### PROBLEM STATEMENT
If a line in the listing below includes the string "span", pull it out.

### DATA SHOWN
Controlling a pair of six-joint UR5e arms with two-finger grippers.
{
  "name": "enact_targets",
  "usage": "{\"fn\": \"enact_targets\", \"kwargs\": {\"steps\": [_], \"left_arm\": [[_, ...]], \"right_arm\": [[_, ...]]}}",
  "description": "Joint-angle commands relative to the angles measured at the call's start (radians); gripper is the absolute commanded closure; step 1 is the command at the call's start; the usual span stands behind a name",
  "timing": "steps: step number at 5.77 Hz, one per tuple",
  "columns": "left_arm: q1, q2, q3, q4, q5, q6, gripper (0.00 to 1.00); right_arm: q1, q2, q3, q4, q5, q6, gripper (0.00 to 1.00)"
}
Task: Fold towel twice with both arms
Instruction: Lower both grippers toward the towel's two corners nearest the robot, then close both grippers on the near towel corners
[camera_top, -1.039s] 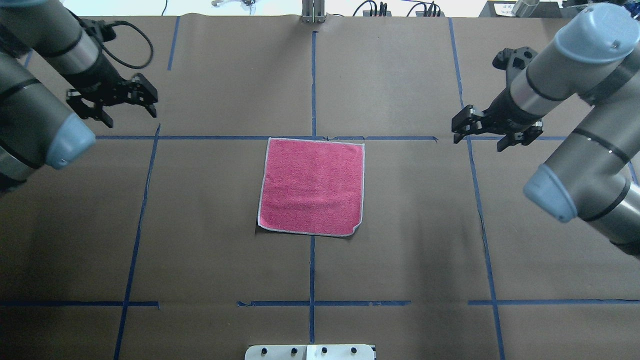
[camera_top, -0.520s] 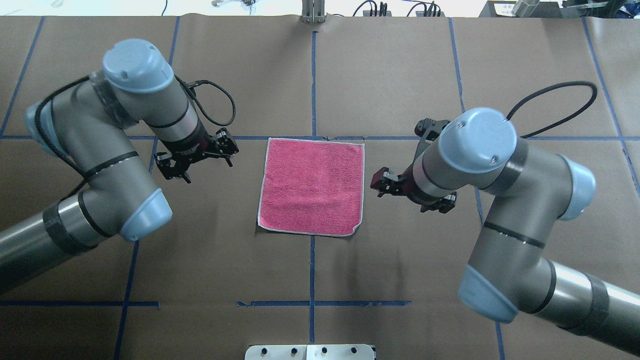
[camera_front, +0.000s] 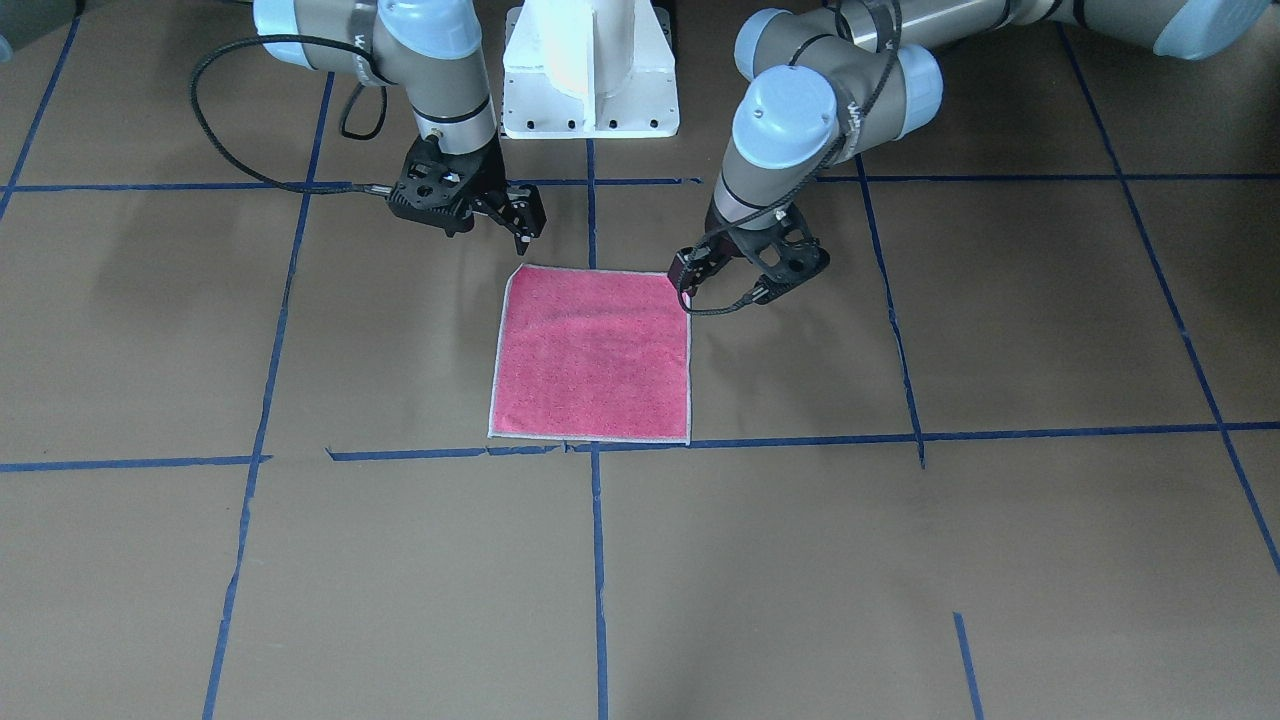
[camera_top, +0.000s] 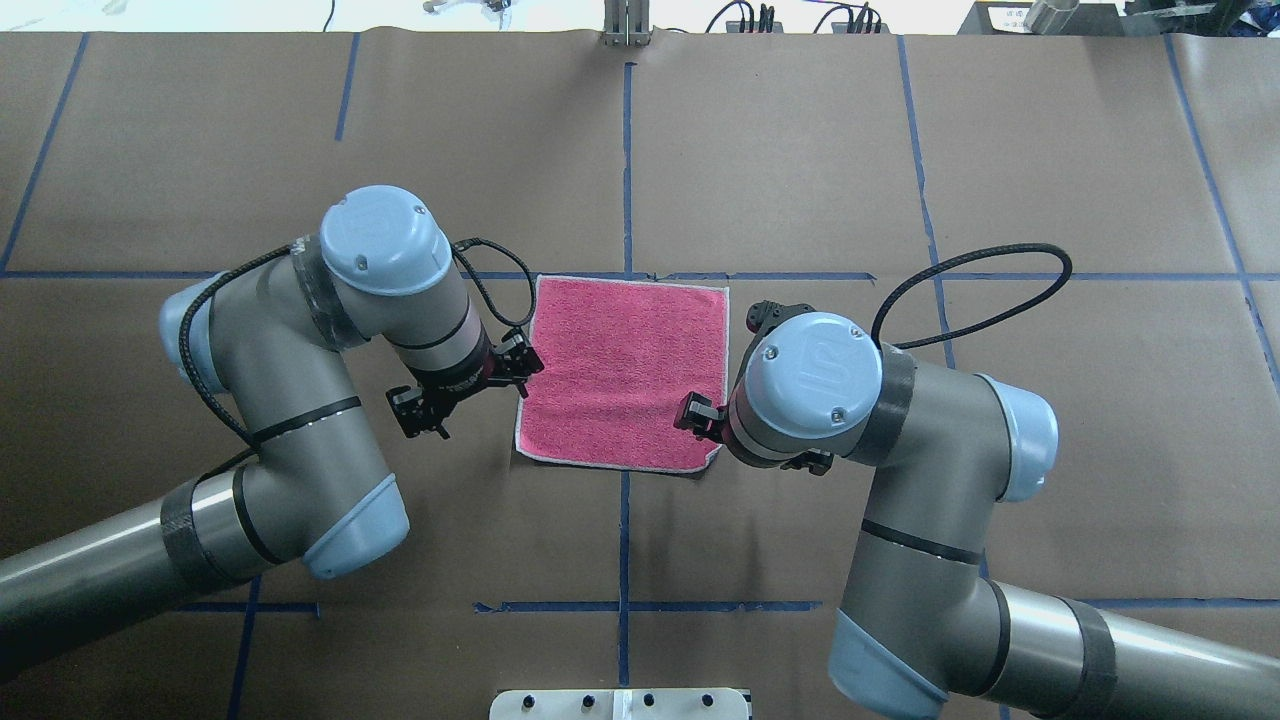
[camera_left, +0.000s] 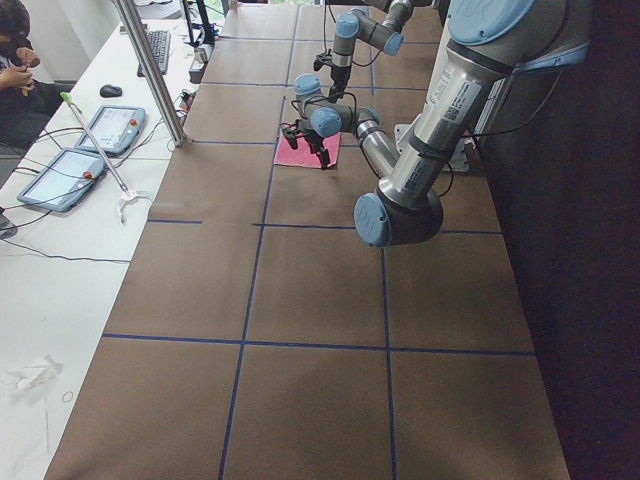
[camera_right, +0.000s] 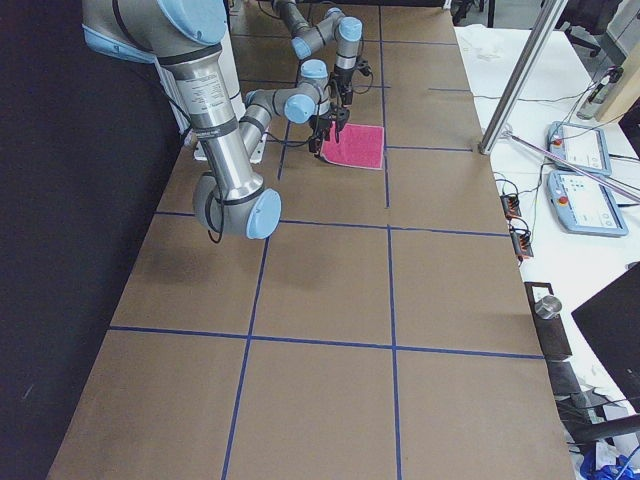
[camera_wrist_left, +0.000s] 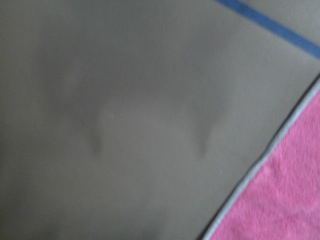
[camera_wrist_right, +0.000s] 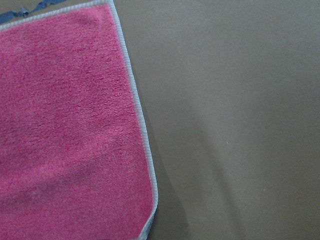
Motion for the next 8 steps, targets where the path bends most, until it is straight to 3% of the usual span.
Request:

### WRITTEN ANSWER
  "description": "Joint-angle commands relative to the angles measured at the call's start (radians); gripper is the absolute commanded closure; step 1 is the command at the call's start; the usual span stands behind a name",
Motion for the next 8 steps, targets where the path bends most, until it is straight to 3% of the usual span.

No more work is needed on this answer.